Each line of the listing that contains the word "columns" is to be copied.

+-------+

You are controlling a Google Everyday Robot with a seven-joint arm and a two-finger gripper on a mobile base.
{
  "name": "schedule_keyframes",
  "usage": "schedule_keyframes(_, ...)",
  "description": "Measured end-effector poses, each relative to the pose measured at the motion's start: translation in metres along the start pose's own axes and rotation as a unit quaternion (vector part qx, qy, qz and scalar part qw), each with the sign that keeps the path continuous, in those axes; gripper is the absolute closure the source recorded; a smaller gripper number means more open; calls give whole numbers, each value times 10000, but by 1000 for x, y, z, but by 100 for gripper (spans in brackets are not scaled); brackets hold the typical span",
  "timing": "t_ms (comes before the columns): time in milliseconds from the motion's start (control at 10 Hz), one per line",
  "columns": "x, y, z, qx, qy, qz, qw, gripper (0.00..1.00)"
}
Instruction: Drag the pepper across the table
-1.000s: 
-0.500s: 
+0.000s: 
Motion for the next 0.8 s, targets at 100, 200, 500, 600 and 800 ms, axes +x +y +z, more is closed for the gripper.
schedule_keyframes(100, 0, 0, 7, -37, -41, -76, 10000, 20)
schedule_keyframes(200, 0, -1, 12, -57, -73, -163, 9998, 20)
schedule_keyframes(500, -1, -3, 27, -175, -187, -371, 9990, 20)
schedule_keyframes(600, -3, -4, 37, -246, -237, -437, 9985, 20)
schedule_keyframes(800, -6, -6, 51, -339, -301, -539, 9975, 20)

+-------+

Exercise output
  "timing": "t_ms (comes before the columns): time in milliseconds from the motion's start (control at 10 Hz), one per line",
  "columns": "x, y, z, qx, qy, qz, qw, gripper (0.00..1.00)"

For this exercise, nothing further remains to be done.